Copy each entry below exactly.
[[ Task material, beginning ]]
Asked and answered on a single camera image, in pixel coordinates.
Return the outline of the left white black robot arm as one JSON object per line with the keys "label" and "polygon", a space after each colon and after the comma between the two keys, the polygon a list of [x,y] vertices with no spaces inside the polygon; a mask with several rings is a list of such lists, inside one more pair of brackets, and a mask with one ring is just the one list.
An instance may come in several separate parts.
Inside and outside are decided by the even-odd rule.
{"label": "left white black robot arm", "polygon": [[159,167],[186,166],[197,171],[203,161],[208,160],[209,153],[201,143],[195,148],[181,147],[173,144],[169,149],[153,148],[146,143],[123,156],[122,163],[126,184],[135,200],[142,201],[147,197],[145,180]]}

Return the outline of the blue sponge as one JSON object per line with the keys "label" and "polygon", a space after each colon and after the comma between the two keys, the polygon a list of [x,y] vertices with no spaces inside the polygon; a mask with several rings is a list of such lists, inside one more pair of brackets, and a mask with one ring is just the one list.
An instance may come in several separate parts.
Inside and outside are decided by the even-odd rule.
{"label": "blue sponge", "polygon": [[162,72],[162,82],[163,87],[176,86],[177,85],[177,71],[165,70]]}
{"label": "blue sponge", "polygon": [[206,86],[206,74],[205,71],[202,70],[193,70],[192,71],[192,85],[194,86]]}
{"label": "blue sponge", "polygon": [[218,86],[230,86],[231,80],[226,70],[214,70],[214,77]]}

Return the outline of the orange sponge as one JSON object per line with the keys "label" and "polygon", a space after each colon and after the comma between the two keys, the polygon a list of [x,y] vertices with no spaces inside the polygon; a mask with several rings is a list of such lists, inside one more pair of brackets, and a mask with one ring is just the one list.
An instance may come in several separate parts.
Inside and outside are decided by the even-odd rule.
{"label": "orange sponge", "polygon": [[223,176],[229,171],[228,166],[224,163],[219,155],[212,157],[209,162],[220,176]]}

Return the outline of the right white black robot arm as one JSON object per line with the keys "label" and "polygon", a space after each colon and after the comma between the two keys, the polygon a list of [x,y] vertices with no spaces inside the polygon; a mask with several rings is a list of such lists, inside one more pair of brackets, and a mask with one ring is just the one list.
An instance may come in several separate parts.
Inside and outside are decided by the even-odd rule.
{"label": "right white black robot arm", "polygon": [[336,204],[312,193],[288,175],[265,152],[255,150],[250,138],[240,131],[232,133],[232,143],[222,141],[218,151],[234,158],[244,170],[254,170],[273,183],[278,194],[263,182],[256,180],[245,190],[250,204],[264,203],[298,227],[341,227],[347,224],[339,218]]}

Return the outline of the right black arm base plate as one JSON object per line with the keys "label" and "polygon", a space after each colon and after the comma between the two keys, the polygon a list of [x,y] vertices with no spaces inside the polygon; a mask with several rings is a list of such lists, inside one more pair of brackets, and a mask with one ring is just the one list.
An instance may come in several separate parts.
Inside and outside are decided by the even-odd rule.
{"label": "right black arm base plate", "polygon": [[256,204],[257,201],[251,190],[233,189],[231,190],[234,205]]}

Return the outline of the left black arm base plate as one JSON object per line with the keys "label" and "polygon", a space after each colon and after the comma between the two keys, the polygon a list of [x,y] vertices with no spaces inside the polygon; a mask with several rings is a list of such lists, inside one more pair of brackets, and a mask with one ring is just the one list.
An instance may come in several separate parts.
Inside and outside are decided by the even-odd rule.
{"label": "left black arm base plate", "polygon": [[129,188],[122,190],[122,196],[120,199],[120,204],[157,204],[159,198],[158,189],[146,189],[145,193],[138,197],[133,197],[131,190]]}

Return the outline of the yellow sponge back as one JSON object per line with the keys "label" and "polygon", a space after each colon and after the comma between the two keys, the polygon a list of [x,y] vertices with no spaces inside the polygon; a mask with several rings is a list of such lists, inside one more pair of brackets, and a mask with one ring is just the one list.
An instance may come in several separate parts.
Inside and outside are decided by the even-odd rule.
[[ Task material, end ]]
§ **Written answer**
Asked and answered on a single camera image, in pixel coordinates.
Return the outline of the left white black robot arm as one JSON object per line with the keys "label" and "polygon", a space after each colon and after the comma between the two keys, the polygon a list of [x,y] vertices with no spaces inside the polygon; a mask with several rings is a list of such lists, inside one more pair of brackets, and a mask with one ring is just the one list.
An instance may come in several separate parts.
Inside and outside are decided by the even-odd rule.
{"label": "left white black robot arm", "polygon": [[159,167],[186,166],[197,171],[203,161],[208,160],[209,153],[201,143],[195,148],[181,147],[173,144],[169,149],[153,148],[146,143],[123,156],[122,163],[126,184],[135,200],[142,201],[147,197],[145,180]]}

Return the outline of the blue sponge as one JSON object per line with the keys "label" and "polygon", a space after each colon and after the comma between the two keys, the polygon a list of [x,y] vertices with no spaces inside the polygon; a mask with several rings is a list of such lists, inside one more pair of brackets, and a mask with one ring is just the one list.
An instance may come in several separate parts.
Inside and outside are decided by the even-odd rule.
{"label": "blue sponge", "polygon": [[162,72],[162,82],[163,87],[176,86],[177,85],[177,71],[165,70]]}
{"label": "blue sponge", "polygon": [[206,86],[206,74],[205,71],[202,70],[193,70],[192,71],[192,85],[194,86]]}
{"label": "blue sponge", "polygon": [[218,86],[230,86],[231,80],[226,70],[214,70],[214,77]]}

Return the outline of the orange sponge as one JSON object per line with the keys "label" and "polygon", a space after each colon and after the comma between the two keys, the polygon a list of [x,y] vertices with no spaces inside the polygon; a mask with several rings is a list of such lists, inside one more pair of brackets, and a mask with one ring is just the one list.
An instance may come in several separate parts.
Inside and outside are decided by the even-odd rule.
{"label": "orange sponge", "polygon": [[223,176],[229,171],[228,166],[224,163],[219,155],[212,157],[209,162],[220,176]]}

Return the outline of the right white black robot arm as one JSON object per line with the keys "label" and "polygon", a space after each colon and after the comma between the two keys, the polygon a list of [x,y] vertices with no spaces inside the polygon; a mask with several rings is a list of such lists, inside one more pair of brackets, and a mask with one ring is just the one list.
An instance may come in several separate parts.
Inside and outside are decided by the even-odd rule.
{"label": "right white black robot arm", "polygon": [[336,204],[312,193],[288,175],[265,152],[255,150],[250,138],[240,131],[232,133],[232,143],[222,141],[218,151],[234,158],[244,170],[254,170],[273,183],[278,194],[263,182],[256,180],[245,190],[250,204],[264,203],[298,227],[341,227],[347,224],[339,218]]}

Return the outline of the right black arm base plate as one JSON object per line with the keys "label" and "polygon", a space after each colon and after the comma between the two keys, the polygon a list of [x,y] vertices with no spaces inside the polygon; a mask with several rings is a list of such lists, inside one more pair of brackets, and a mask with one ring is just the one list.
An instance may come in several separate parts.
Inside and outside are decided by the even-odd rule.
{"label": "right black arm base plate", "polygon": [[256,204],[257,201],[251,190],[233,189],[231,190],[234,205]]}

Return the outline of the left black arm base plate as one JSON object per line with the keys "label" and "polygon", a space after each colon and after the comma between the two keys, the polygon a list of [x,y] vertices with no spaces inside the polygon; a mask with several rings is a list of such lists, inside one more pair of brackets, and a mask with one ring is just the one list.
An instance may come in several separate parts.
Inside and outside are decided by the even-odd rule.
{"label": "left black arm base plate", "polygon": [[129,188],[122,190],[122,196],[120,199],[120,204],[157,204],[159,198],[158,189],[146,189],[145,193],[138,197],[133,197],[131,190]]}

Return the outline of the yellow sponge back as one JSON object per line with the keys "label" and "polygon", a space after each colon and after the comma between the two keys, the polygon a list of [x,y] vertices with no spaces inside the polygon; a mask with several rings is a list of such lists, inside one more pair of brackets, and a mask with one ring is just the one list.
An instance may come in several separate parts.
Inside and outside are decided by the even-odd rule.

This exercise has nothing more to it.